Menurutnya hal inilah yang mengakibatkan adanya kebimbangan di daerah untuk membuat sebuah rencana.
"Karna juga diskusinya kan juga mentok, mau diskusi ok, tiba tiba disini ada bantahan secara yuridis, ini tidak sama, atau tidak mengacu pada peraturan per UU cipta kerja itu sendiri," katanya.
"Jadi saya bilang banyak faktor itu, tapi padahal kita butuh," sambungnya.
Terlepas dari itu, tidak pernah daerah menggelar diskusi mengenai Raperda secara intens, padahal itu merupakan pemecahan masalah yang ada di Lombok Timur.
"Saya menilai pemerintah daerah membuat regulasi saja lemah apalagi eksekusi. Oleh sebabnya juga ketika ada peraturan baru tidak ada upaya untuk sosialisasi," ungkapnya.
Lebih lanjut ia mengakui konflik lahan memang sering menjadi masalah.
Sebagian besar konglik ini lahir dari adanya UU No.23 Tahun 2014 terkait tentang pembagian kewenangan, di pangkas lagi kewenangan di UU cipta kerja.

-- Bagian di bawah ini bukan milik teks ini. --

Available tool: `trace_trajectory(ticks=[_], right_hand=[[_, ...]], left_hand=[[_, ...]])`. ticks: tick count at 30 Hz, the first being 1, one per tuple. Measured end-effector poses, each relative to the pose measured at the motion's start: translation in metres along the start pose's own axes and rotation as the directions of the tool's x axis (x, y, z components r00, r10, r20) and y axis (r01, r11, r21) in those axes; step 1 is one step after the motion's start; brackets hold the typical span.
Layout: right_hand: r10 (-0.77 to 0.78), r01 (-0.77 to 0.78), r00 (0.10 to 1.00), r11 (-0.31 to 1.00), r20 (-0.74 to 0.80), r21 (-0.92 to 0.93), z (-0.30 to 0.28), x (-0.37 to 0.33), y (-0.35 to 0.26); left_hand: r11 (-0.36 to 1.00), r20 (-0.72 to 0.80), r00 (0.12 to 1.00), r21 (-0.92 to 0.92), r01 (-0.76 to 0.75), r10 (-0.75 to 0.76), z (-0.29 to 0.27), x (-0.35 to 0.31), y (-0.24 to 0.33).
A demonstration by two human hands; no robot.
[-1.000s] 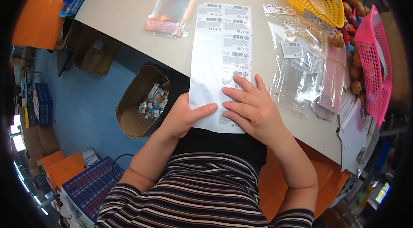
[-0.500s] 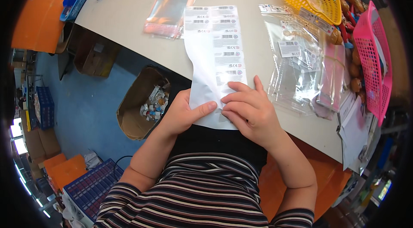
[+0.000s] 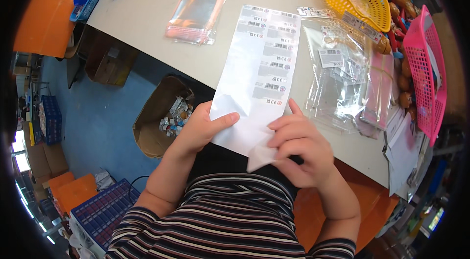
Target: Applying adhesive product labels onto small clear plastic bags at a factory workstation.
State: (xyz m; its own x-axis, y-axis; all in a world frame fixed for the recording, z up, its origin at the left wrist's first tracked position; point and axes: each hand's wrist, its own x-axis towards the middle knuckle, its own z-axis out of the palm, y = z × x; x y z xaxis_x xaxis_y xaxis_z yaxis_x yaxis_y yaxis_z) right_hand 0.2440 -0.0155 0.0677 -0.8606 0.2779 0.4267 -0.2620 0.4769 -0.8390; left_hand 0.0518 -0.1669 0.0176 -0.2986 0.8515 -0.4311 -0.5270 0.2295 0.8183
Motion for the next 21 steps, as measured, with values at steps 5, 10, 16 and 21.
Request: trace_trajectory(ticks=[5, 10, 16, 21], right_hand=[[0.236, 0.095, 0.873, 0.775, -0.426, 0.625, -0.01, 0.008, -0.012], [0.556, -0.483, 0.824, 0.79, -0.108, 0.378, -0.032, 0.021, -0.004], [0.418, -0.419, 0.907, 0.908, 0.052, 0.0, 0.005, 0.068, -0.004], [0.341, -0.338, 0.94, 0.933, 0.002, -0.123, 0.003, 0.081, -0.001]], left_hand=[[0.939, 0.017, 0.995, 0.333, 0.085, -0.096, -0.016, -0.015, 0.001], [0.645, -0.158, 0.966, 0.764, -0.012, 0.206, -0.024, -0.042, -0.003], [0.593, 0.063, 0.829, 0.669, -0.448, 0.555, 0.021, -0.019, 0.07], [0.7, 0.013, 0.873, 0.593, -0.399, 0.488, 0.03, 0.0, 0.071]])
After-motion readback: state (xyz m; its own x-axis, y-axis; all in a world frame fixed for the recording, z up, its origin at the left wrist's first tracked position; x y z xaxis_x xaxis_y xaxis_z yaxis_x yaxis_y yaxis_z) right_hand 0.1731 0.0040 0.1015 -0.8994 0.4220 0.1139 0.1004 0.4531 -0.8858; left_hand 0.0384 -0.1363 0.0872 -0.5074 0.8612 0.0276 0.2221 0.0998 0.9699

"Kenapa dia berkaitan dengan tata ruang, karna misalnya ijin, contoh yang sering dipermasalahkan ritail moderen. Perijinan ketika tidak diijinkan kabupaten mereka lari ke provinsi, pemerintah daerah kemudian tidak ada hak untuk melarang. Karna memang itu bagian dari keputusan di pusat seperti itu," terangnya.
Oleh karenanyalah pemerintah seperti simala kama, dimana kalau nggak diurus pemkab nggak dapat apa apa, di urus jadi permasalahan di masyarakat.
"Yang menjadi garis tebalnya ini adalah dimana adanya uud cipta kerja ini seolah mengabaikan semua hal," pungkasnya.